Christopher J. Walker · October 2014
82 GEO. WASH. L. REV. 1553 (2014)
When a court concludes that an agency’s decision is erroneous, the ordi- nary rule is to remand to the agency to consider the issue anew (as opposed to the court deciding the issue itself). Although the Supreme Court first articulated this ordinary remand rule in the 1940s and has rearticulated it repeatedly over the years, little work has been done to understand how the rule works in practice, much less whether it promotes the separation of powers values that motivate the rule.

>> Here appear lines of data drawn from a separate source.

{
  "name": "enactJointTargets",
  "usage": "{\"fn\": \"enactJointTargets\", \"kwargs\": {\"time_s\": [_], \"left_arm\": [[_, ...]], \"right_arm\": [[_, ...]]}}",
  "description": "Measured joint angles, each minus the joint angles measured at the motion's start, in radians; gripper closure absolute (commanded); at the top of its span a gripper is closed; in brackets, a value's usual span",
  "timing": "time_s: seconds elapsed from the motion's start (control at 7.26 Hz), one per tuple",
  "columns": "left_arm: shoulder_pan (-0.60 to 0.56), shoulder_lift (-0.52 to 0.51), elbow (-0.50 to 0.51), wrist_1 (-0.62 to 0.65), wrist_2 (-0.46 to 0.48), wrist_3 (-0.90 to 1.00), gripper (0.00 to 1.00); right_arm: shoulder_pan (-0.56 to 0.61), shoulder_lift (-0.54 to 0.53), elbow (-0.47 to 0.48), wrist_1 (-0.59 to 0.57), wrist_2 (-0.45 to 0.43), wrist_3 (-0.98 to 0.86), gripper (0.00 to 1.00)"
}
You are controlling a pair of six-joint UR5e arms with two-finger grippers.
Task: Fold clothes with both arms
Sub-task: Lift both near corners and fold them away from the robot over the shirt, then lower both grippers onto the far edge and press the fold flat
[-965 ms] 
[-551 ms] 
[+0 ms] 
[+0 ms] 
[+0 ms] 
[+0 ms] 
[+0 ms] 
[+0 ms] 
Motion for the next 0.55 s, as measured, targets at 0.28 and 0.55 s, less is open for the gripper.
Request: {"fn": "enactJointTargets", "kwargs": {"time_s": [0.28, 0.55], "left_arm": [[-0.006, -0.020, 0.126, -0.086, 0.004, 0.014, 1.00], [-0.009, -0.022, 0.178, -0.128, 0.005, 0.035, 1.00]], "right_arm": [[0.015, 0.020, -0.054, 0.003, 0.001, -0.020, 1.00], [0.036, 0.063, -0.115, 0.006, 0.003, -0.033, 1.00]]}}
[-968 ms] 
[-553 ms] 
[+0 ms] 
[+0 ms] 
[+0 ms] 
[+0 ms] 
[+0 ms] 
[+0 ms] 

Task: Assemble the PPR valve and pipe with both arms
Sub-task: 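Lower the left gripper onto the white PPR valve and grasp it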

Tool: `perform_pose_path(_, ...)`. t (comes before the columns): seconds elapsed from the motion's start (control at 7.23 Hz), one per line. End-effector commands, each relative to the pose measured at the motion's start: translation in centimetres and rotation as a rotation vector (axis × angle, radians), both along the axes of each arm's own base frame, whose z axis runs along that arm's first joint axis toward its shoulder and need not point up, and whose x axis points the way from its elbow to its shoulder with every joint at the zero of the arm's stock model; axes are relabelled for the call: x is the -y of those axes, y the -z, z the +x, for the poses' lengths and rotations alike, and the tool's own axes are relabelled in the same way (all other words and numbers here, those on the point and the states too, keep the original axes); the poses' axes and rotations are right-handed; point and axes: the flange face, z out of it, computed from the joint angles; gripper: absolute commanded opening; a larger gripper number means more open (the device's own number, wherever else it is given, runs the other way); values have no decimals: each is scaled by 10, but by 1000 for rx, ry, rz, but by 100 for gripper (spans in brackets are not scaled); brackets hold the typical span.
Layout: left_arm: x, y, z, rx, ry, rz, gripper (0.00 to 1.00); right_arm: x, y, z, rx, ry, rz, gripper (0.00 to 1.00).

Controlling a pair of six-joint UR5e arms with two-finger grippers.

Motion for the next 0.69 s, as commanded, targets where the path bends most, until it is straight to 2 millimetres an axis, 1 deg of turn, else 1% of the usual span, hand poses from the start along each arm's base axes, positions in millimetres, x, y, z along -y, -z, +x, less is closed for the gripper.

This Article conducts such an investigation—focusing on judicial review of agency immigration adjudications and reviewing the more than 400 published court of appeals decisions that have addressed the remand rule since the Court rearticulated it in 2002.
This Article finds that courts generally fail to appreciate the dual separation of powers values of Article I legislative and Article II executive authority at issue and that some circuits have not been faithful to this command. Courts that refuse to remand seem to do so when they believe the petitioner is entitled to relief and remand would unduly delay or, worse, preclude relief because the petitioner would get lost in the process. In refusing to remand, courts express perceived Article III concerns of abdicating their authority to say what the law is and to ensure that procedures are fair and rights are protected in the admin- istrative process. In reviewing the cases, however, this Article uncovers a novel set of tools that courts have developed to preserve their role in the process and enhance the court-agency dialogue. Instead of ignoring the remand rule, this Article suggests that courts should utilize and further develop this dialogue-enhancing toolbox to exercise their constitutional authority while preserving the delicate balance of powers between courts and agencies via the ordinary remand rule.